WHAT NEEDS TO BE DONE: Each line below containing the word "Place" needs to be shown.

SUPPLIED ENTRIES:
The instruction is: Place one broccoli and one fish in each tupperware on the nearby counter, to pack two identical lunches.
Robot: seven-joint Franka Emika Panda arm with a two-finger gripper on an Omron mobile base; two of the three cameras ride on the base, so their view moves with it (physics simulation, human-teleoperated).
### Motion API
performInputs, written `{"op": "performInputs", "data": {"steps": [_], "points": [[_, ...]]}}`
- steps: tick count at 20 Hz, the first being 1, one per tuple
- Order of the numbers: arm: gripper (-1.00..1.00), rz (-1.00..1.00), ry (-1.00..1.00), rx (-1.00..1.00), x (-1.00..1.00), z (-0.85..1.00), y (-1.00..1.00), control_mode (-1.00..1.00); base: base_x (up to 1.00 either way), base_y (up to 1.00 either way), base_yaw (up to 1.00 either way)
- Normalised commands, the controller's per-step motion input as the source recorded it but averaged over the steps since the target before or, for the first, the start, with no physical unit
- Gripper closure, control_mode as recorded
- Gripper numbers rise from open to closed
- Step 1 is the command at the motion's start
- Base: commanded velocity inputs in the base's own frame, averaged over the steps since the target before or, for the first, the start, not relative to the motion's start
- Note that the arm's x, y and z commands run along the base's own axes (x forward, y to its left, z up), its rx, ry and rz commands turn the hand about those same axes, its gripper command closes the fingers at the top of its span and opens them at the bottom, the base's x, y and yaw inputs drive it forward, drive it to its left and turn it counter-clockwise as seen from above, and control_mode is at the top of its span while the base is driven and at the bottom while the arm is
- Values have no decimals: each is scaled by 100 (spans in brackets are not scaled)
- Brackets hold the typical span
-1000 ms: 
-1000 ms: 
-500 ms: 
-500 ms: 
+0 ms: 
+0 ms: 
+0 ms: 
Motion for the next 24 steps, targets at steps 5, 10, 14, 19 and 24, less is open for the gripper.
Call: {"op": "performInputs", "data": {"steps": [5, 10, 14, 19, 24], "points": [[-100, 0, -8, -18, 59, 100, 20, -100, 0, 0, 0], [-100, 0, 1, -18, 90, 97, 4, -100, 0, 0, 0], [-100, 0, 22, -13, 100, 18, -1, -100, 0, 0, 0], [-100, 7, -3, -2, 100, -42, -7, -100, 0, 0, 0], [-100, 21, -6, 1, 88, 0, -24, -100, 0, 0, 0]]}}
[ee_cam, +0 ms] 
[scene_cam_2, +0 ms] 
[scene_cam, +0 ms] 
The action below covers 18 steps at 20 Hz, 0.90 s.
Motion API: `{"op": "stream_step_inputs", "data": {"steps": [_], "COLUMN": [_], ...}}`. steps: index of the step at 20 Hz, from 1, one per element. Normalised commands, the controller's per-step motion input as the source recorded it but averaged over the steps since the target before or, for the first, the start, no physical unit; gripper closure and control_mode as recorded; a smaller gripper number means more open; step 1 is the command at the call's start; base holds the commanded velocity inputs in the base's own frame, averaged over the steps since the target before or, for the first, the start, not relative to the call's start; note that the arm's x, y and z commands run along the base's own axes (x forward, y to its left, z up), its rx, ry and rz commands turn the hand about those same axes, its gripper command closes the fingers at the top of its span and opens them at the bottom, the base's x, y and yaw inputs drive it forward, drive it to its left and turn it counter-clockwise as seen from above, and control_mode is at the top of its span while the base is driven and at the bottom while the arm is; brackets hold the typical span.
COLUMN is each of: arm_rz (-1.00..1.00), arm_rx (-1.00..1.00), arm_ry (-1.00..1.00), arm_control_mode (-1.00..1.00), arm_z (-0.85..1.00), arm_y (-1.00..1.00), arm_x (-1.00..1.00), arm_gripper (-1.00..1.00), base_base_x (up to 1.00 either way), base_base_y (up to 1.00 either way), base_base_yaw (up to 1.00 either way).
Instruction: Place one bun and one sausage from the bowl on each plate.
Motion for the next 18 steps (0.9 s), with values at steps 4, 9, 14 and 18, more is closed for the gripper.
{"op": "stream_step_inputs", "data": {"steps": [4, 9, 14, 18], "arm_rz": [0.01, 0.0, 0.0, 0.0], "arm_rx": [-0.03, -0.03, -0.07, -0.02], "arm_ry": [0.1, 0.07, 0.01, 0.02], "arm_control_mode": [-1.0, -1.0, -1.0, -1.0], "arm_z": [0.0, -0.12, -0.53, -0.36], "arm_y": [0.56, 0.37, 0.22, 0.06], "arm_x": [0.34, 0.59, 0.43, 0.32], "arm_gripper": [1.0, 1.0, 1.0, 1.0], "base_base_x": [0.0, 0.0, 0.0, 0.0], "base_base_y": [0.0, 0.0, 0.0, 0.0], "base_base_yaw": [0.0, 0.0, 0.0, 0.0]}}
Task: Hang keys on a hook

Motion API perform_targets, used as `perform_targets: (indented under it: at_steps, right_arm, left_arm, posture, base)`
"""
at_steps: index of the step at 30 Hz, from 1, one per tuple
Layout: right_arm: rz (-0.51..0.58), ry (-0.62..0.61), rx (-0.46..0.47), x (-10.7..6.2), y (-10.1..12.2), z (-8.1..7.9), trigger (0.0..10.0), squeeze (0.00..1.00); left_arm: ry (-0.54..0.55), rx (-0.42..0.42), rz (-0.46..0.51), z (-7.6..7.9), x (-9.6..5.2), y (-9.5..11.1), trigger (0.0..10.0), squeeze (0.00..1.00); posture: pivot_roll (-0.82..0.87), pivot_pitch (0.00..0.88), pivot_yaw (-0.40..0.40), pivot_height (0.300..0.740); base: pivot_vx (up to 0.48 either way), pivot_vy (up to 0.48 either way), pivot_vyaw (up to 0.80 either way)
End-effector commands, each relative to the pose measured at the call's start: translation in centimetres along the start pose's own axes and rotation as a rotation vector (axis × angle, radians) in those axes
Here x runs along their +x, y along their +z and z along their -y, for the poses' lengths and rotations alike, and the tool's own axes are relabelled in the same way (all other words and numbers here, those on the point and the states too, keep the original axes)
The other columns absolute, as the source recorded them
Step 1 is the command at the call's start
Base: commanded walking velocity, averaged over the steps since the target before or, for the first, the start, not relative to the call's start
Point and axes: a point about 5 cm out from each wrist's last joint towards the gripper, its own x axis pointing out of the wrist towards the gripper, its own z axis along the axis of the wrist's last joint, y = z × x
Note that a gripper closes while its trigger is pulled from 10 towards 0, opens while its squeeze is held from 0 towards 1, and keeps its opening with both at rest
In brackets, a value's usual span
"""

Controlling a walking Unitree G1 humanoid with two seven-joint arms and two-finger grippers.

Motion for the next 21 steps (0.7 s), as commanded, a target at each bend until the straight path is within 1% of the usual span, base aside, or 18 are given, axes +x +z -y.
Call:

REPLY TO THE TASK:
The instruction is: Place one broccoli and one fish in each tupperware on the nearby counter, to pack two identical lunches.
Instruction: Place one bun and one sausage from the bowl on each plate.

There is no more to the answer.